The great drying: Mars as it may have appeared billions of years ago on the left, and Mars as it appears today on the far right. Source: Wikipedia
NASA's Mars Curiosity Rover was sent off to Mars in fall of 2011, and deposited on the surface using a nail-biting Rube Goldberg scheme in August 2012. Its primary mission is to look for the ingredients of life. Liquid water is considered by most astrobiologists to be the most important ingredient for life in all the universe. So, when NASA announced last week that Curiosity, supported by other missions, had uncovered compelling evidence for recent, free-flowing liquid water on or very near the Martian surface, that was a huge deal in the search for extraterrestrial life.
Not only does liquid water offer some hope that a few hardy microbes might still be clinging to life here and there under the red, alien Marscape, but surface water is consistent with a much warmer, much wetter Mars. It is consistent with an ancient biosphere that might have supported a rich ecosystem on par with those rich biomes blooming on Earth at the same time.
The evidence that Mars was far more habitable by terrestrial standards has been growing for decades. So much so that it's worth speculating about how and why Mars dried up, cooled down, and turned into the arid, frozen husk of a world we see today. Journey below and join in that converstion, fellow Martian wannabes.
Most "Marsologists" think the planet was once a very different place than it is today. Both Earth and Mars had mostly taken shape by 4.5 billion years ago. Both had accreted out of the solar nebula swirling around our nascent sun. The sun was smaller and dimmer then, and Earth and Mars were probably covered in thick clouds belched up by the prodigious residual heat of planetary formation. It likely took tens of millions of years before a stable, solid surface congealed on either world. But cool they did, and then something unexpected happened: The inner solar system was bombarded by icy comets and hunks of frozen rock from the edge of the solar system.
That's when paleobiologists believe the first simple replicating organisms developed on Earth—which implies it had to happen pretty quickly. The earliest marine sediments we have found on earth, dating to about 3.8 billion years ago, already show geochemical signatures consistent with widespread colonies of chemosynthetic bacteria. If the conditions on Mars were the same, it’s reasonable to infer that there might have been life in the oceans of that planet, too. That life could have even come from Earth, chipped off by impacts and deposited on Mars, or vice-versa for that matter! But there were big changes in the air for Mars.
Planetary scientists believe the molten iron core of Mars cooled many times faster than ours, which makes sense; Mars is a much smaller planet, which means a greater amount of surface area to volume, and less insulation between the hot core and the cooling surface. Mars would radiate internal heat much faster into the infinite cold sink of space than a larger planet. Once that core began setting like cement, the Martian oceans were doomed. The great internal dynamo deep inside seized up. Mars lost its protective magnetic field, and nothing stood between the harsh solar wind and the Martian atmosphere. Or so the theory goes ...

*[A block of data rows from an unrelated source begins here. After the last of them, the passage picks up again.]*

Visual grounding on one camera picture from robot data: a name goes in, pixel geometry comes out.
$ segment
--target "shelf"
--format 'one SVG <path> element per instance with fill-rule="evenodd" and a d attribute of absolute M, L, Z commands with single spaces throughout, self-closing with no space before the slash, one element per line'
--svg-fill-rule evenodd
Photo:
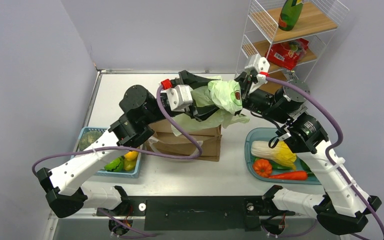
<path fill-rule="evenodd" d="M 270 77 L 274 79 L 279 79 L 282 81 L 288 80 L 285 75 L 282 73 L 282 71 L 274 72 L 273 74 L 270 74 Z M 259 89 L 268 92 L 269 94 L 275 94 L 275 92 L 280 89 L 282 85 L 273 83 L 273 82 L 267 82 L 266 84 L 263 84 Z"/>
<path fill-rule="evenodd" d="M 338 25 L 327 17 L 312 2 L 304 3 L 301 15 L 295 27 L 290 31 L 278 28 L 277 20 L 282 8 L 264 10 L 258 2 L 253 0 L 249 17 L 266 38 L 273 43 L 281 43 L 288 40 L 298 39 L 309 35 L 335 30 Z"/>
<path fill-rule="evenodd" d="M 245 55 L 252 56 L 255 54 L 255 51 L 257 51 L 261 56 L 266 56 L 267 50 L 269 50 L 270 42 L 267 40 L 258 41 L 255 43 L 246 43 L 244 41 L 244 45 L 242 45 L 242 50 L 244 51 Z M 305 56 L 298 62 L 297 65 L 308 63 L 315 61 L 317 59 L 316 54 L 313 53 L 310 49 L 307 49 L 307 53 Z M 270 62 L 270 68 L 268 69 L 269 73 L 276 72 L 282 69 L 281 66 L 278 66 L 272 62 Z"/>

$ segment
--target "red snack bag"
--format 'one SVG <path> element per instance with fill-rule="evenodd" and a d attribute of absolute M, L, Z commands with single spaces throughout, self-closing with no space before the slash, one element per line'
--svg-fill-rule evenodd
<path fill-rule="evenodd" d="M 273 44 L 267 59 L 280 67 L 292 70 L 307 53 L 308 44 L 309 41 L 303 38 Z"/>

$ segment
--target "white table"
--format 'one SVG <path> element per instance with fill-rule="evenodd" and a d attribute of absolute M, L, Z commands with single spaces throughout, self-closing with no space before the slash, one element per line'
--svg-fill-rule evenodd
<path fill-rule="evenodd" d="M 203 77 L 217 74 L 200 74 Z M 233 74 L 221 74 L 224 80 Z M 143 85 L 154 95 L 159 82 L 174 79 L 177 74 L 103 74 L 91 112 L 90 127 L 108 127 L 122 114 L 119 102 L 132 85 Z M 236 123 L 222 129 L 219 162 L 204 160 L 181 161 L 147 155 L 139 178 L 93 176 L 89 181 L 102 185 L 122 186 L 130 196 L 255 196 L 264 194 L 272 185 L 256 179 L 244 159 L 247 134 L 255 128 L 273 127 L 271 123 L 251 116 L 247 124 Z M 283 184 L 293 191 L 322 194 L 321 185 Z"/>

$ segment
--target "blue basket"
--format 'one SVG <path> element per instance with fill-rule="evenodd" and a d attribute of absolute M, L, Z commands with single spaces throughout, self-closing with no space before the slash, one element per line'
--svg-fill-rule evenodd
<path fill-rule="evenodd" d="M 77 143 L 76 143 L 76 151 L 79 151 L 79 141 L 82 138 L 82 136 L 90 131 L 98 131 L 101 133 L 104 133 L 107 130 L 105 127 L 84 127 L 80 135 L 78 136 Z M 95 173 L 97 176 L 105 176 L 105 177 L 117 177 L 117 178 L 131 178 L 131 179 L 137 179 L 139 178 L 139 169 L 141 169 L 142 160 L 141 160 L 142 154 L 139 152 L 139 155 L 137 156 L 137 162 L 136 167 L 131 171 L 122 171 L 122 172 L 111 172 L 111 171 L 105 171 L 104 169 L 99 170 Z"/>
<path fill-rule="evenodd" d="M 285 183 L 285 184 L 314 184 L 314 185 L 320 185 L 321 183 L 315 176 L 309 176 L 307 180 L 305 181 L 298 181 L 298 180 L 282 180 L 282 179 L 272 179 L 272 178 L 266 178 L 258 175 L 254 169 L 253 169 L 253 159 L 254 156 L 251 155 L 251 145 L 254 141 L 270 141 L 271 138 L 273 138 L 276 135 L 276 128 L 270 128 L 270 127 L 259 127 L 255 128 L 252 131 L 248 133 L 245 140 L 245 161 L 246 161 L 246 167 L 248 168 L 248 171 L 256 178 L 262 181 L 266 182 L 273 182 L 273 183 Z M 301 161 L 299 158 L 296 158 L 294 162 L 296 166 L 296 170 L 300 171 L 303 170 L 303 167 L 301 166 Z M 272 175 L 276 174 L 282 174 L 286 171 L 281 170 L 273 170 Z"/>

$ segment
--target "carrot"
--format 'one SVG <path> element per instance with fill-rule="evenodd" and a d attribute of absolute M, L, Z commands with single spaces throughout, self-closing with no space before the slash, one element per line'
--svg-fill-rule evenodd
<path fill-rule="evenodd" d="M 308 174 L 306 171 L 291 171 L 285 172 L 277 175 L 271 175 L 269 179 L 283 179 L 283 180 L 307 180 Z"/>
<path fill-rule="evenodd" d="M 272 174 L 272 165 L 266 159 L 258 159 L 252 165 L 254 171 L 263 178 L 268 178 Z"/>

Models suggest that the atmosphere would be stripped away quickly, perhaps in only a few hundred million years. As the ambient pressure dropped and the sun beat down, the oceans would first evaporate and then sublimate. Water vapor rose high into the Martian sky where it was broken down into constituent oxygen and hydrogen by unfiltered UV. The lighter hydrogen quickly escaped, and the reactive oxygen left behind combined with any elements at hand. Carbon became CO2 and iron and other minerals in the drying valleys oxidized. In as little as a billion years after its birth as a warm, wet world, Mars was transformed into the bone dry, frozen, rusty planet we see today.
There is no chance our own world will follow suit. We only have to look at our nearest planetary neighbor to prove this. Venus also lost its magnetic field long ago, perhaps starting with an ancient cataclysm that flipped the planet on its head, where the sun wore away whatever residual rotation it had over millions of years. When Venus basically stopped rotating, its internal dynamo was also shut down, any magnetic fields it had waned, and the full force of a nearby sun blasted into its atmosphere. But Venus didn't end up in a near vacuum like Mars—quite the opposite! It has the thickest atmosphere of any terrestrial planet or Earth-like moon in our solar system. Venus is almost exactly the same size and mass as Earth, bigger than Mars, and plenty big enough to hold onto gasses like carbon dioxide or water vapor.
The ambient pressure and average temperature on Mars are both very low by terrestrial standards—so low that liquid water on the surface should simultaneously freeze and boil away. But there are periods of relative warmth on the planet. This water is probably saturated with salt and other natural antifreeze agents, and water might feel just enough pressure if barely under the surface, trickling between grains of sand, to keep from boiling away into the rarefied Martian atmosphere.
However liquid water may wrap around the rules of ideal gasses and planetary physics, its presence signals a big jump in the odds that Mars was once home to life of some sort and may still be today. And if microbes did exist on Mars, or still do in small pockets under the surface, it will mean that life is common in the universe. What that says about the odds of complex life or intelligent life evolving from humble beginnings remains unknown.